The pandemic stirred learnings in technology and healthcare for APAC, but consumption and ageing populations continue to grow and present newer challenges, opening up more questions on how we can hedge against future contingencies – to which Ashley McEvoy, Executive VP and Worldwide Chairman, Medical Devices, Johnson & Johnson, is here to answer.
The COVID-19 pandemic without a doubt is the single most notable event in our recent history. It has put healthcare front and centre on the agenda for governments, healthcare companies and patients. The silver lining is that we’ve also witnessed the strength and the impetus for change when all these players come together to drive better outcomes for patients, at a scale never seen before.
Above all for MedTech, COVID-19 has been a catalyst, and likewise for Johnson & Johnson Medical Devices, in hastening innovations that combine technology and medical capabilities to address the pressing needs of patients and healthcare partners. The exigency of the crisis also supercharged newer ways of thinking and working that is much needed for the sector particularly in technology investment.
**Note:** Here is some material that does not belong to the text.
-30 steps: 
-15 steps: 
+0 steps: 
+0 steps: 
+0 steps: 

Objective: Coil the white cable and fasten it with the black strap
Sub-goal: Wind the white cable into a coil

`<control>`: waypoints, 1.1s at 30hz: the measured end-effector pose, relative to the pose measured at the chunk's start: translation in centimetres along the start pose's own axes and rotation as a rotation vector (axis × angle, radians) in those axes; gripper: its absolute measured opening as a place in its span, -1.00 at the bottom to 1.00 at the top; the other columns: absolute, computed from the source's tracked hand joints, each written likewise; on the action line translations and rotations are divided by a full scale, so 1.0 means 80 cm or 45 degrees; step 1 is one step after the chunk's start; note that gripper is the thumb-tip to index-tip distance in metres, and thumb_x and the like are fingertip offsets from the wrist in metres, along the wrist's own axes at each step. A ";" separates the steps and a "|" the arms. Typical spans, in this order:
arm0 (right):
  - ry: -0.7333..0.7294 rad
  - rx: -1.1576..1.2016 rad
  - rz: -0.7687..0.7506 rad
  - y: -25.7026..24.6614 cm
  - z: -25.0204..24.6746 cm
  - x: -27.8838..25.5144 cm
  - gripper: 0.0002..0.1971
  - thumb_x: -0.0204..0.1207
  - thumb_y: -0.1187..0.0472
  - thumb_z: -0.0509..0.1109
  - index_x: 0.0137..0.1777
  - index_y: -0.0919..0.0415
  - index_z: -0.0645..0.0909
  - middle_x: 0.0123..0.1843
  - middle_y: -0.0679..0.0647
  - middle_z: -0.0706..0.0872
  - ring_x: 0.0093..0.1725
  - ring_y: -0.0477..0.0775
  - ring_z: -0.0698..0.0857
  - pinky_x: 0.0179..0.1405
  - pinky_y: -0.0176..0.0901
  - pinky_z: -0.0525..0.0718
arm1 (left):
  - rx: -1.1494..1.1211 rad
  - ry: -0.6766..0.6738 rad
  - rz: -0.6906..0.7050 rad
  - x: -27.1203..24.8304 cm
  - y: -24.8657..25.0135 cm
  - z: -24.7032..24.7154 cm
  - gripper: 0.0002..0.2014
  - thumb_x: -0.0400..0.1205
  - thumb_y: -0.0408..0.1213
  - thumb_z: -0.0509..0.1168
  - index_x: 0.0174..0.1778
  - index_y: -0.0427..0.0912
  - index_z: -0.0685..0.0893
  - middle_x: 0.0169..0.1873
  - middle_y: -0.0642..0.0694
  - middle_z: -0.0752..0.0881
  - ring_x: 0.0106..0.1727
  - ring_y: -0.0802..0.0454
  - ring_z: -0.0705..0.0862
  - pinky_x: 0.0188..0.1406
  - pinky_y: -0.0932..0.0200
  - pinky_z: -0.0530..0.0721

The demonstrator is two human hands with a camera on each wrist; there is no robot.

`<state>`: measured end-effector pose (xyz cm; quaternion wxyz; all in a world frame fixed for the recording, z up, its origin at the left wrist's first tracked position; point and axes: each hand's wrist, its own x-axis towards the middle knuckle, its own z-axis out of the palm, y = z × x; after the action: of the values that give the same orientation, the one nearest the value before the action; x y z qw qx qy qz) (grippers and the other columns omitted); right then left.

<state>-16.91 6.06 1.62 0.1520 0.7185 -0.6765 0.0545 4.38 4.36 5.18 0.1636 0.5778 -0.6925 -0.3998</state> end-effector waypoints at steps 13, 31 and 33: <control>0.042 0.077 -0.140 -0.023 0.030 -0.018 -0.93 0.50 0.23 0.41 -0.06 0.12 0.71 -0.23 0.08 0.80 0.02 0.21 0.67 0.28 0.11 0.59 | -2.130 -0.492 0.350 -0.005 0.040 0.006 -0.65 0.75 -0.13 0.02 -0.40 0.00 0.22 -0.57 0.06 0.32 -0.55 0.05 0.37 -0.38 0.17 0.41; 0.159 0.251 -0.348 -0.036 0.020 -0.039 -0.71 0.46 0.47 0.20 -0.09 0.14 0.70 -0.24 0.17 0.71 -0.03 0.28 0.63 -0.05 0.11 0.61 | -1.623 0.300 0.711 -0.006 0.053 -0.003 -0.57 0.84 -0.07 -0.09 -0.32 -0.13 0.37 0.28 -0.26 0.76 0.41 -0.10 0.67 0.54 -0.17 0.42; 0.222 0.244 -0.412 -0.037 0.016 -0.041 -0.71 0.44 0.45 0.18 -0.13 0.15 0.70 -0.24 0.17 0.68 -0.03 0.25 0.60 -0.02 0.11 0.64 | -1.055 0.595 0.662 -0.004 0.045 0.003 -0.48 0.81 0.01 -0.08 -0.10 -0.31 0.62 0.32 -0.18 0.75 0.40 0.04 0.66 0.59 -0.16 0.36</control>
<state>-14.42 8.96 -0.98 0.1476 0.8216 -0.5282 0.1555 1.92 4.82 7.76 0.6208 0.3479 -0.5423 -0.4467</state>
Asia-Pacific has always been ahead of the curve in creating a thriving environment for new technologies and digital solutions. A number of countries across the region are pioneering in areas such as digital and robotic surgery. I’m particularly impressed with how China is leaning into patient and clinical insights and translating that into value creation in MedTech. However, more work is needed to deepen the understanding on the benefits of these technologies to the patient, surgeon, hospital as well as to the efficacy of the healthcare system. The regulatory and reimbursement systems are also maturing.
More broadly, software as a medical device is an ongoing area that is in its infancy in many markets, despite the acceleration of digital solutions during COVID-19 and will be one barrier of challenge to address in Asia-Pacific. Data standardisation and security is also another area that need more attention.
We’re seeing significant changes across the region in term of quality of care, as well as patient needs and expectations.
Paired with burgeoning consumption and the ageing population in the region. By 2050, we are expecting one in four people in Asia-Pacific to be aged 60 or older 1, signalling a huge unmet need in healthcare. MedTech will look to fill this pressing need to reshape the way healthcare is delivered to enable patients to lead healthy and fulfilling lives. Think about lung cancer, the number one cause of mortality around the world. Innovation that enables earlier, less invasive diagnoses and more localised interventions as opposed to lung re-sectioning can completely transform the standard in lung cancer management.
The sector has always been evolving and bringing in new innovative solutions. But what is clear is that we need to accelerate the innovation journey even more and it’s now more crucial than ever with rapidly evolving healthcare needs. Asia-Pacific, for instance, is estimated to be the largest patient population with chronic diseases, yet access to care remains limited in many parts of the region.
To future-proof the delivery of healthcare, we need MedTech solutions that allow for adaptability in our healthcare systems – be it 3D printing, digital surgery, virtual consultations, virtual professional education or telementoring as well as tele-health. These are all important in helping improve access to healthcare. The future is uncertain so it’s important to bring to market solutions that can be adapted easily.
We believe strengthening the industry is the way forward to step up the progress of MedTech innovation, and this means fostering a collaborative culture that in turn creates a thriving and sustainable ecosystem of startups that can hasten the sector’s stride towards stronger innovation.
We’ve had a long-standing commitment to supporting start-ups and fostering a robust MedTech ecosystem in the region. We are one of the founding sponsor and supporter of MedTech Innovator, the largest accelerator of medical devices companies in the world. Opharmic, grand prize winner of its Asia-Pacific Accelerator program for 2021, is one of many start-ups that have benefited from such collaborations, having accelerated its development to bring a non-invasive alternative for eye drug delivery to the world.
“In addition, we are rapidly activating our own digital innovations like those under the VELYS Digital Surgery platform, including robotic-assisted surgery, to elevate the orthopaedic care experience, and also regional partnerships like TINAVI to expand digital surgery footprint in China and Navbit to introduce a digital navigation system for hip implant in Australia.”4.
Beyond 2021, the innovation agenda is going to continue to be important. The pandemic has emphasised the importance of healthcare and as the population continues to age, there continues to be new challenges but also opportunities.
Looking ahead, we are aiming to leverage collaborations and partnerships that will be integral in driving MedTech innovation and create an enhanced healthcare journey tailored for patients and healthcare professionals in the region. I am confident that Asia can lead the world in uncovering how to digitise the MedTech experience for patients and customers.